この「『脚本家』がないがしろにしてきた側」の。
「どうでもいいという烙印を押された側」の。
「劇のために当然犠牲にしてよいとされるエキストラ側」の。
「優れた能力を持たない者側」の。

――灼熱の怒りだった。
けしてシェイクスピアが描いたような、羨望の炎ではない。
炎熱の、焼けただれそうな、心の底から抱いた怒りの炎が、胸の中で音を立てた。

自分では、この相手をどうにも出来ない。
それどころか、相手にとって自分は本当に道端で躓いただけの路傍の石で。
それが偶然感性を刺激するような造形をしていたから、少しだけ興味を引いただけのことで。
これが、極まった『芸術家』のあり方で『創作』のあり方なのだとしたら。

自分は――この相手を。
そんなもののために、公安委員会や、他の人間の命を犠牲にした――この、相手を――ッ!


目を瞑り、二秒だけ息を整えて、顔を上げた。
そして、『今まで潜めていた声』を『周囲に聞こえる声』に変えて言う。

「……本当すみません、引っ掛けて女性の手に傷まで作ってしまって。
 この埋め合わせは今度しますので、それで許して貰えれば……!!
 なんか最悪のデートの誘い方みたいになったけど、こればっかりは俺の気が収まらないので。
 また、傷口が痛んだりしたら遠慮無く生活委員会の方に連絡くれればと思うので。
 ホント、すいませんでした、通りすがりの馬鹿が……!」

大げさに言い、頭を下げた。
その顔を上げて、相手の目を見る。それは、一瞬だけ。
まるで、自分が立ち向かわなければならないものに、引き下がらないために。
ヨキ教諭に逃げるなと言われたその勇気の後押しで、まっすぐに。

「じゃあ。失礼、します」

そう告げて。
朽木は一度も振り返らず、その路地裏から走り去っていった。
まるで逃げるような速度だったが。出来るだけ離れて。
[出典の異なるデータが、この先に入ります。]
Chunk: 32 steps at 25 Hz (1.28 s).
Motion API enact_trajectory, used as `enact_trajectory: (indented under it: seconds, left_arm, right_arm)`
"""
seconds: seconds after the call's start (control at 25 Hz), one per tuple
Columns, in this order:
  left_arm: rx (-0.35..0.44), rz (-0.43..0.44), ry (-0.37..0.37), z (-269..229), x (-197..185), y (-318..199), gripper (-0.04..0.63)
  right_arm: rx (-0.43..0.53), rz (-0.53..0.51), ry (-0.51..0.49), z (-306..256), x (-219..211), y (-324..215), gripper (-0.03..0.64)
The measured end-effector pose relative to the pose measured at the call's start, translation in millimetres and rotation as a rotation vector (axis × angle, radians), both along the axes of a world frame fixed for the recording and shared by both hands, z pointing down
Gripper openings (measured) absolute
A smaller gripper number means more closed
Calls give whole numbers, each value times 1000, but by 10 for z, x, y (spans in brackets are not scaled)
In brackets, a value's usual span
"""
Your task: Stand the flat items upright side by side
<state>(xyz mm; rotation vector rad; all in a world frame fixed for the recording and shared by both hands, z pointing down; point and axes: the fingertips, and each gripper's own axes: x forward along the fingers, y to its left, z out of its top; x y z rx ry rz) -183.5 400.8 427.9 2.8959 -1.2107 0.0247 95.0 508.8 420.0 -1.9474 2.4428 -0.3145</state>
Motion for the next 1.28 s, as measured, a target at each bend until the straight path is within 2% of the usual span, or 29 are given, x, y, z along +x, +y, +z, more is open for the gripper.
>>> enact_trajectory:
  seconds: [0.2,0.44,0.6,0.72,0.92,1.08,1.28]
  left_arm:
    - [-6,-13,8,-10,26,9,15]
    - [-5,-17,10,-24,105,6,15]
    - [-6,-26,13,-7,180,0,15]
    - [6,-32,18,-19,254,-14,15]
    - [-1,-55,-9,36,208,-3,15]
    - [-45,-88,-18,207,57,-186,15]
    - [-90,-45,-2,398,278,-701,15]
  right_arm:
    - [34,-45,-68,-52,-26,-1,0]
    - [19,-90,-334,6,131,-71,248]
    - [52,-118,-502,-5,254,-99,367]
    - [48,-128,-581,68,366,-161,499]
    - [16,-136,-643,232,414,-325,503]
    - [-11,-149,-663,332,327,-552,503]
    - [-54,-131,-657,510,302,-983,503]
そして呼吸がしたかった。
胸の中に渦巻く、理解が出来ない超然への敵愾心を早めに。
大きな叫びとして外側に逃してやりたかったから。

ご案内:「路地裏」から朽木 次善さんが去りました。
『脚本家』 > 彼が自分の手に包帯を巻くのをぼんやりと眺めながら、彼女は満足そうに笑った。
彼の気持ちに彼女が気付くことはない。
───寧ろ、知ったところで理解することは出来ないだろう。

彼は果たして「エキストラ」なのだろうか。
彼女は、其の認識を改める。
「生活委員会の朽木」は、もう既に劇の舞台に上がっている。
彼は名前のないエキストラでは、どうでもいい人間では、小市民ではもう、ない。
本来、「小市民」で在るなら拿捕して公安委員にでも風紀委員にでも連絡するものであろう。
にも関わらず、彼は。
「生活委員」としての立場もあるであろう彼は、犯罪者である『脚本家』と話をしようと。
人を殺すことも劇の為なら厭わない彼女を、其のまま見逃したのだ。

異常。
彼女は、朽木次善にそう、烙印を押す。
彼は小市民なんかではない。立派に、何処か歯車がズレている。
───自分と同じタイプの人間であると。
怒りを公権力に任さずに、自分で如何にかしようとしている。
彼は、立派に狂っているではないか。

「やァやァ、気にしないでおくれよ。
 仕事帰りで疲れていたんだろう、其れで僕もデートの約束が出来るなんて嬉しいよ。
 実に幸運だ、楽しみにしているよ」

彼と同じように、声を大にして。
先刻までの殺気も、威圧感も全く感じさせないような。
ごくごく普通の、在り来たりな会話を、演じる。

去りゆく彼の背中を見つめ乍ら、彼女もまた逃げるようにして路地裏を後にする。
自分と同じく、狂った人間に出逢えた喜びに表情を染め乍ら。
恍惚に似た笑みを、浮かべ乍ら。

───曇天。先刻まで彼らを照らしていた月は、今はもう。
雲に隠されて見えやしない。果たして此の邂逅は誰の意図だったのか、其れとも。
此れは彼女にとって、蜘蛛の糸に、成り得るのだろうか。

ご案内:「路地裏」から『脚本家』さんが去りました。